• **EXERCISE OBJECTIVE**:
Scan the data below and copy each line where "need" occurs.

[Source data]
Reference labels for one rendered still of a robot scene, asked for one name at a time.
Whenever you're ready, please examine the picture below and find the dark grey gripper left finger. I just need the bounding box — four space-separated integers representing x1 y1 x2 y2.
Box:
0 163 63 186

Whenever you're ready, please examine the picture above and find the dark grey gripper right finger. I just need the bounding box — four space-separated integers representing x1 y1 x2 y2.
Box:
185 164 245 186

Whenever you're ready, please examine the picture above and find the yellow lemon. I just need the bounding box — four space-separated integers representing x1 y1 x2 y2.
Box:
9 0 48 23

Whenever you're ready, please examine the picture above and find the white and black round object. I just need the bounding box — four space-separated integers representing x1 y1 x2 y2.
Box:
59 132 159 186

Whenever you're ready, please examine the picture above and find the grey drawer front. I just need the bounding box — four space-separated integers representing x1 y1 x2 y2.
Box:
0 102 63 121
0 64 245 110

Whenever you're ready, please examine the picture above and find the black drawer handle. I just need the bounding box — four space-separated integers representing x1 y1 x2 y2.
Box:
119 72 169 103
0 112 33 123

--

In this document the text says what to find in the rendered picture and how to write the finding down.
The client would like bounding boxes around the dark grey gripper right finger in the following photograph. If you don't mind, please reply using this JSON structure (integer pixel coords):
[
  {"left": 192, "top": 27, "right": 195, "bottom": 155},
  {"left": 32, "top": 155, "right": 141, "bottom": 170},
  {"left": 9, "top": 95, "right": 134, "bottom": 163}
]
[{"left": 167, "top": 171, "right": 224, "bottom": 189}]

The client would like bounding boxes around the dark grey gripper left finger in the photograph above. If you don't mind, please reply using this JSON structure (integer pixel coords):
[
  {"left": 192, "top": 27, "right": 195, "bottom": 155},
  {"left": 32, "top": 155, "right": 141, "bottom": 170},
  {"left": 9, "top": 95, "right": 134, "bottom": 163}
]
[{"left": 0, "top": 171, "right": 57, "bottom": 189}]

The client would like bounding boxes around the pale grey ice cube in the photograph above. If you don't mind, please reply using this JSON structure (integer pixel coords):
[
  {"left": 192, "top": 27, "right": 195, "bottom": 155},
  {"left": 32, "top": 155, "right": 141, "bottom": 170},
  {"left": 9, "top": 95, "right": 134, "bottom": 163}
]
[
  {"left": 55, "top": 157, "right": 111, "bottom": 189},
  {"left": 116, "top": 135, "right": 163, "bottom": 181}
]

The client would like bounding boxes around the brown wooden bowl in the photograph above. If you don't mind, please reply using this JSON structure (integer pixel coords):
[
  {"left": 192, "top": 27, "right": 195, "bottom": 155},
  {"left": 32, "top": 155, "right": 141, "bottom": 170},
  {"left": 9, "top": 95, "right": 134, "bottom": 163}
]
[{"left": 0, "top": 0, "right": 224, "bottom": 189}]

---

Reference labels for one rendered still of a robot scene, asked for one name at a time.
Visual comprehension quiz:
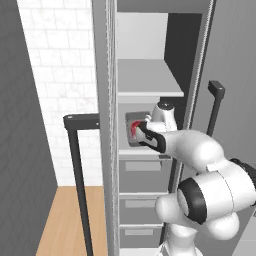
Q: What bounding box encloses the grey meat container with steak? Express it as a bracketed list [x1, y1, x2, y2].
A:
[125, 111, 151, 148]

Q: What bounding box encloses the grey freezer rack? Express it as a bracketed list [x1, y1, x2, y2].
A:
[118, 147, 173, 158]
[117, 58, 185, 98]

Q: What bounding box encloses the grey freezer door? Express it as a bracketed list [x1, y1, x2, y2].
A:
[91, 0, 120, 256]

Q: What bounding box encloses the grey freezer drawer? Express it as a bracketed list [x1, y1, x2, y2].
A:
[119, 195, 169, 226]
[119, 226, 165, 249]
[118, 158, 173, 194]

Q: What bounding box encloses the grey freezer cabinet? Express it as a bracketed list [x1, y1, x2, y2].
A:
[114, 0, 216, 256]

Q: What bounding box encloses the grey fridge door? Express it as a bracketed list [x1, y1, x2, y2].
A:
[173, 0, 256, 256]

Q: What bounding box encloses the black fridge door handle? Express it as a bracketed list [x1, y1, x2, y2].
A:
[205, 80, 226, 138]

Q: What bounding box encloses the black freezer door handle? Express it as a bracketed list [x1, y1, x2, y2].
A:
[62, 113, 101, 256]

• **WRITTEN SOLUTION**:
Whenever you're ready, please examine the picture below and find the dark grey gripper left finger. I just need the bounding box — four space-separated integers representing x1 y1 x2 y2.
Whenever you're ready, please examine the picture above and find the dark grey gripper right finger. I just need the bounding box — four space-separated integers representing x1 y1 x2 y2.
Whenever you're ready, please examine the picture above and find the yellow lemon. I just need the bounding box — four space-separated integers representing x1 y1 x2 y2.
Whenever you're ready, please examine the picture above and find the white and black round object. I just need the bounding box — four space-separated integers representing x1 y1 x2 y2.
Whenever you're ready, please examine the picture above and find the grey drawer front. I just need the bounding box — four space-separated integers representing x1 y1 x2 y2.
Whenever you're ready, please examine the picture above and find the black drawer handle. I just need the bounding box — four space-separated integers representing x1 y1 x2 y2.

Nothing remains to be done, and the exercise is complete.